Per il consumatore questo significa una chiara tendenza alla rigidità dei prezzi e al  loro aumento, assieme al peggioramento della qualità del servizio, non ultimo a causa  della rarefazione delle reti distributive e della sempre più scarsa possibilità per i  concessionari di offrire risposte efficaci alle esigenze dei clienti.

Per i concessionari, e in particolare per coloro che saranno ancora attivi, a fronte  della drastica riduzione dei margini ad opera dei costruttori si determinerà la  necessità di intervenire con misure draconiane sui costi tagliando la forza lavoro.
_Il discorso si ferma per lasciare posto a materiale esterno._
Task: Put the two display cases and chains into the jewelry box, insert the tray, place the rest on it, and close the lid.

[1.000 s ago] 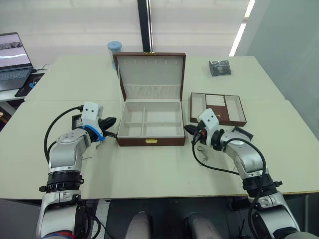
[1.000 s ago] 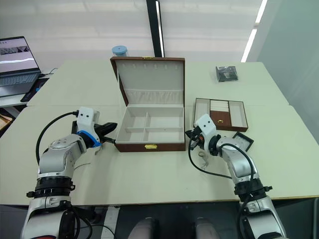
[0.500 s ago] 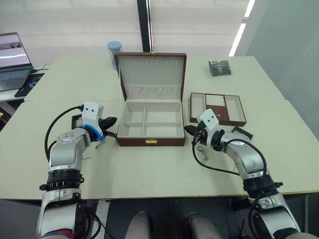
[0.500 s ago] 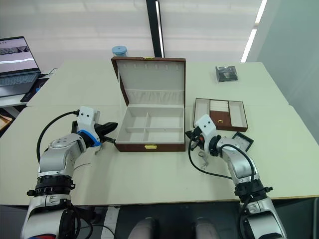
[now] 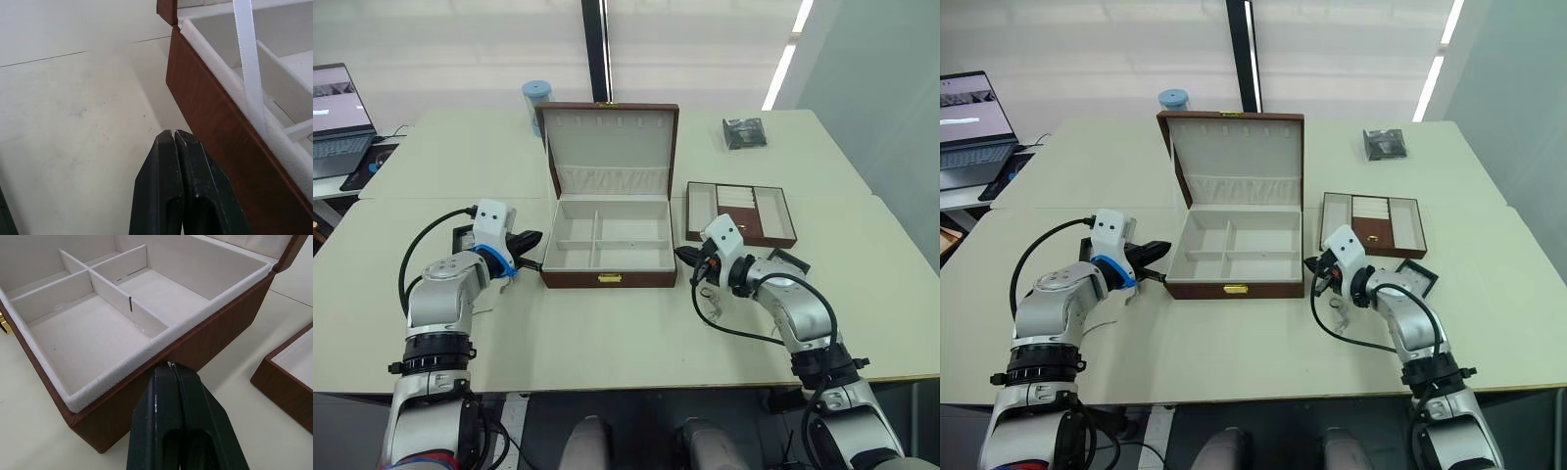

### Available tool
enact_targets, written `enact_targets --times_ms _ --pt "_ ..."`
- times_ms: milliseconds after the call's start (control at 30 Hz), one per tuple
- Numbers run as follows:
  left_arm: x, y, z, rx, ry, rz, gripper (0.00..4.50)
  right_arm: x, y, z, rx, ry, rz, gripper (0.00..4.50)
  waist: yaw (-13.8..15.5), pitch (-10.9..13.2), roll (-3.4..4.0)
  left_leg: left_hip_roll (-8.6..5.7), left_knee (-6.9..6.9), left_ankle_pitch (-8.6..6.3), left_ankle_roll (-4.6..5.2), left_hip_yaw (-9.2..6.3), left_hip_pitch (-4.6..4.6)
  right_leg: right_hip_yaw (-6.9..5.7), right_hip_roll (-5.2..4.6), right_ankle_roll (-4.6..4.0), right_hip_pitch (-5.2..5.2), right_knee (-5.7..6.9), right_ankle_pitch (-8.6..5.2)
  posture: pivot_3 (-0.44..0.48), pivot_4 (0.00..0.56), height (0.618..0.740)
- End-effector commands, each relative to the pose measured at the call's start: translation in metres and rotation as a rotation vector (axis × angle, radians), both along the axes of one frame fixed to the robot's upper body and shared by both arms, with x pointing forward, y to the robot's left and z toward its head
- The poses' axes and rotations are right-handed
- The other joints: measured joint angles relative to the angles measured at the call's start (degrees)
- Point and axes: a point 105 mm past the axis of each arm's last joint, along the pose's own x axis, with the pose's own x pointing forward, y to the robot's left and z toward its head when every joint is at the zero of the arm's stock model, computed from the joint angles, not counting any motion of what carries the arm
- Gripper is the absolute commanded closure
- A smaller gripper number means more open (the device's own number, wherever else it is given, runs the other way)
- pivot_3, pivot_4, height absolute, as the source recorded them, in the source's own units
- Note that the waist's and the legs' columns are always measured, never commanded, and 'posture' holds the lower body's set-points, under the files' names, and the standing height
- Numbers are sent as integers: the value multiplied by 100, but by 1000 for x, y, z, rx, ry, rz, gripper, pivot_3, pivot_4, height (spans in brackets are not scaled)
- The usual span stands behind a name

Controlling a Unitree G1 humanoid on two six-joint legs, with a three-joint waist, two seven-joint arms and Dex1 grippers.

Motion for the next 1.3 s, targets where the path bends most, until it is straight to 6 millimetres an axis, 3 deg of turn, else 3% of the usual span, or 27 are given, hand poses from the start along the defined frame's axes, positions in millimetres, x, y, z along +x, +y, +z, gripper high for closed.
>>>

A  oggi Federauto stima che l’impatto a livello occupazionale possa raggiungere le  60-70.000 unità. 

Tutto questo a meno di un intervento profondo da parte del legislatore, atto a  riequilibrare il potere dominante delle Case automobilistiche nei confronti del sistema  distributivo, nonché di misure da parte dell’Autorità Garante della Concorrenza  finalizzate ad assicurare il miglior livello competitivo.

 

Nel caso di un prodotto complesso come è l’automobile, peraltro legato a una parte  importante e integrante di servizi, nonché alla sicurezza dei passeggeri e della  circolazione stradale, la mancanza di un rapporto diretto con chi rappresenta il  marchio dell’auto acquistata, ossia il concessionario, può avere risvolti molto  negativi: il cliente avrà come unica interfaccia la casa automobilistica e non una  figura fisica, nota, presente e disponibile.

 

A questo punto, Federauto chiede al Governo una seria pianificazione di incentivi, coerente con gli obiettivi della transizione  energetica, destinata a supportare lo svecchiamento del parco circolante, volta  sia a vetture elettriche o ibride, sia ad auto nuove o usate Euro 6; un piano infrastrutturale in linea con la necessaria copertura territoriale e con  una potenzialità richiesta dagli obiettivi di incremento del parco circolante  elettrico e ibrido; il supporto a un rapido sviluppo dei carburanti LCLF* (Low Carbon Liquid  Fuels) per garantire un efficace contenimento delle emissioni nocive, tale da  accompagnare l’industria e il sistema distributivo in maniera sostenibile lungo il percorso della transizione energetica.

 

Inoltre, Federauto sollecita un impianto normativo finalizzato a riequilibrare la posizione dominante delle Case automobilistiche nei confronti del sistema distributivo, affinché sia  favorita la massima competizione possibile a vantaggio del consumatore e un regime fiscale in linea con quello dei principali Paesi comunitari, con piena  detraibilità per le auto di uso professionale, aziendale e noleggio, IVA  compresa, così come stabilito nel 2006 dalla Corte di Giustizia Europea

 

Da parte nostra, i concessionari italiani possono mettere a disposizione competenza, servizio e risorse per assicurare il massimo supporto nell’accompagnare la transizione energetica al  fine di sostituire il più velocemente possibile il parco circolante esistente,  favorendone il ricambio con auto nuove o usate dell’ultima generazione; adeguare in tempi rapidi la propria struttura alle esigenze della mobilità elettrica, sia in termini di capacità di ricarica (già oggi sono migliaia le  colonnine di ricarica installate presso le concessionarie), sia per la  manutenzione e riparazione di auto dell’ultima generazione; sedersi a un tavolo tecnico con il Governo e con l’Autorità Garante della  Concorrenza per individuare le soluzioni normative volte a sostenere la  transizione energetica e a riequilibrare il rapporto di forze fra case  automobilistiche e distribuzione.